O magistrado registrou na decisão que a resolução trata do “fluxo de atendimento a crianças e adolescentes vítimas de violência sexual que buscam a interrupção legal da gestação” em casos de violência sexual, seguindo o que prevê a legislação.
“De onde observar ser minimamente razoável – em defesa de vulneráveis crianças e adolescentes vítima de abuso e estupro – lutar pela manutenção da violência adrede gerada, sustentando – por vias formais – a manutenção de uma gestação causada por um gesto violento, repugnante e atroz de um adulto? Como, em pleno século XXI sustentar a razoabilidade da não interrupção da gravidez em casos tais?”, questionou o desembargador.

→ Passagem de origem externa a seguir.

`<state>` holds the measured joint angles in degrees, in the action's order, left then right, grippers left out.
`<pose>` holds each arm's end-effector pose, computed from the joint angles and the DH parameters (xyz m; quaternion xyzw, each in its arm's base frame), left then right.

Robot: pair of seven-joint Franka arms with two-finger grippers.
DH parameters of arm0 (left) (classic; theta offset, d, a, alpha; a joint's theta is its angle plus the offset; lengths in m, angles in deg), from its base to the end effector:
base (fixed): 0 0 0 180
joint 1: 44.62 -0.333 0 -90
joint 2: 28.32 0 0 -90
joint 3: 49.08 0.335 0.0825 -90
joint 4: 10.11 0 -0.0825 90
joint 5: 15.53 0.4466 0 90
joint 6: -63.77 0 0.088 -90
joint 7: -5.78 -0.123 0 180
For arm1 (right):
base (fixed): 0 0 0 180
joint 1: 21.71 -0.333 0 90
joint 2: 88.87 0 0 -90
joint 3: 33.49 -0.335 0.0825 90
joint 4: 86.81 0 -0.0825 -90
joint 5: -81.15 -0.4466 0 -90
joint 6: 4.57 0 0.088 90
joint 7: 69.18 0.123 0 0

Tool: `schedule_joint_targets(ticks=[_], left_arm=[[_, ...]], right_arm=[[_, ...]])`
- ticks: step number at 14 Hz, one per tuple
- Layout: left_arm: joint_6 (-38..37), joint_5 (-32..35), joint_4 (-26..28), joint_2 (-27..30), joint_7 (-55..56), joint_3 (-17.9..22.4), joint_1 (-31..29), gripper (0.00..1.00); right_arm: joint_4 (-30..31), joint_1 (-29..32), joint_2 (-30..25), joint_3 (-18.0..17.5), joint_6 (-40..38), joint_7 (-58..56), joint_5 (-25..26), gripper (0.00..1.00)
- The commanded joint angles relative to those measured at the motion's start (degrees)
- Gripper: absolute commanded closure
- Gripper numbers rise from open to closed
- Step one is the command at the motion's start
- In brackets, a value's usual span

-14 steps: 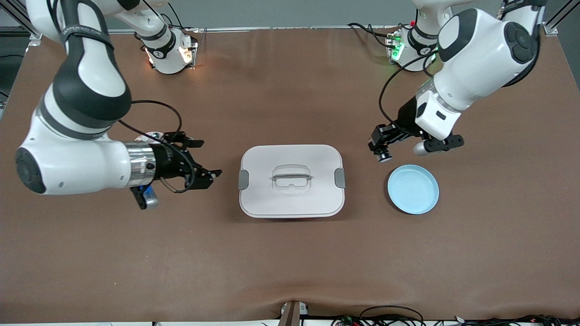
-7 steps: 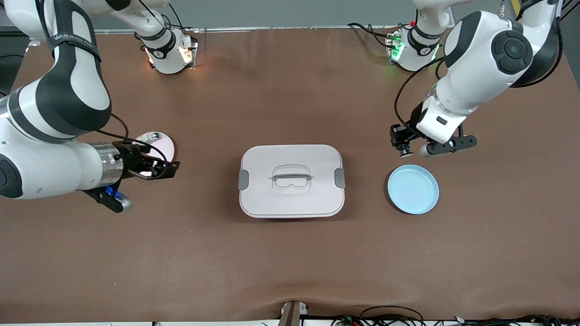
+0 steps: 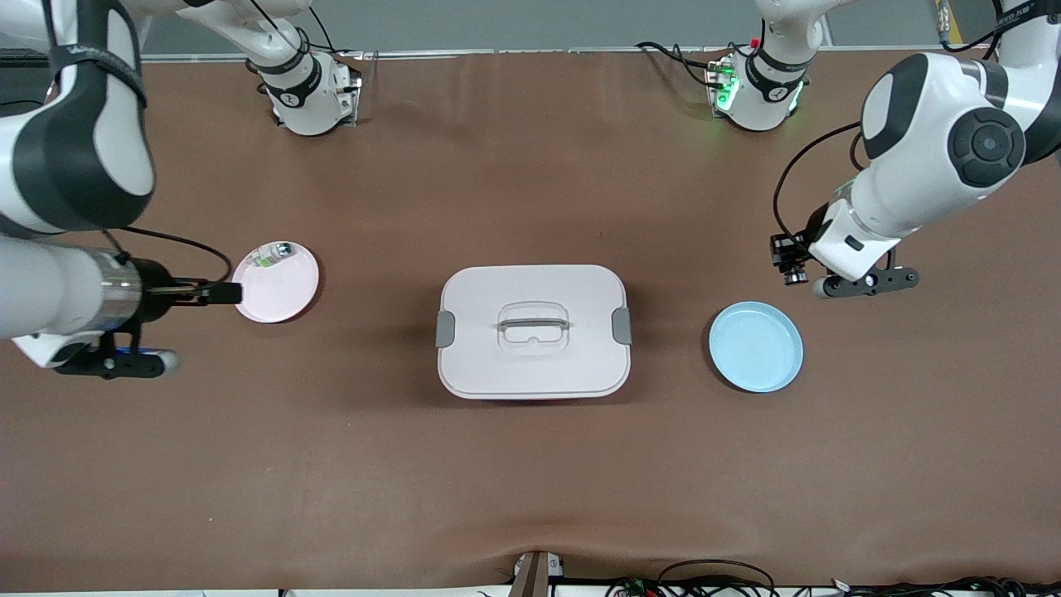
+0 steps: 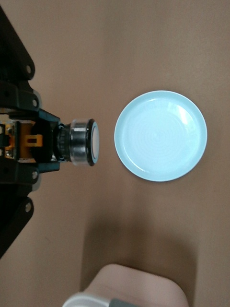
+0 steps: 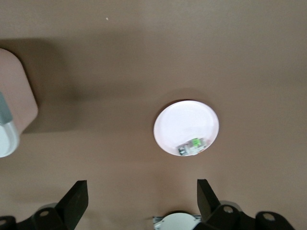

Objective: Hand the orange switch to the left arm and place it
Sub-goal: 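Open the right gripper and withdraw it while the left gripper pulls back, then carry the switch with the left gripper over the light-blue plate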

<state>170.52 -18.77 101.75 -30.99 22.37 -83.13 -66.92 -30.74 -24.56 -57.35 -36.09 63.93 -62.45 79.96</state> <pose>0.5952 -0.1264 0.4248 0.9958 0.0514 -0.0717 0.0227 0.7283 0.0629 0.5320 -0.9859 0.0102 0.1669 0.0047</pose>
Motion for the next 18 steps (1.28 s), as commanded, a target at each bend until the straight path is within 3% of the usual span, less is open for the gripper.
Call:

Para Bello, a decisão da primeira instância desprotege a criança e adolescente vítimas da violência.
“O que salta aos olhos é que a decisão vergastada labora em equívoco crasso quando, a bordo de artifícios formais e sob o pálio do desejo de proteção do nascituro, desprotege o hipossuficiente menor que foi, ela sim, vítima de uma violência brutal”, disse o desembargador.
“A criança, ou a menina ou a pré-adolescente vítima de abuso merece proteção rarefeita, no mesmo momento em que o feto – inviável ou não – fruto da agressão irascível deve ser protegido frente à interrupção da gravidez?”, completou.
O magistrado ressaltou que, nestas situações, não se trata de gravidez com consentimento, mas sim fruto de estupro.
“Volto a frisar que não se trata de gravidez optativa, fruto de sexo decidido, mas sim aquela fruto de estupro ou violência contra menor de idade [...]. Percebo que agiu corretamente o Conselho quando regulou a matéria legal, estabelecendo os pressupostos necessários à correta interrupção da gravidez quando fruto de abominável violência”, disse.
"Uma sociedade em que suas instituições privilegiam o embate ideológico e suas verdades pré-concebidas, sobre a sanidade, a liberdade e proteção de menores vítimas de violência está fadada ao fracasso enquanto aventura da modernidade racional”, concluiu Ney Bello.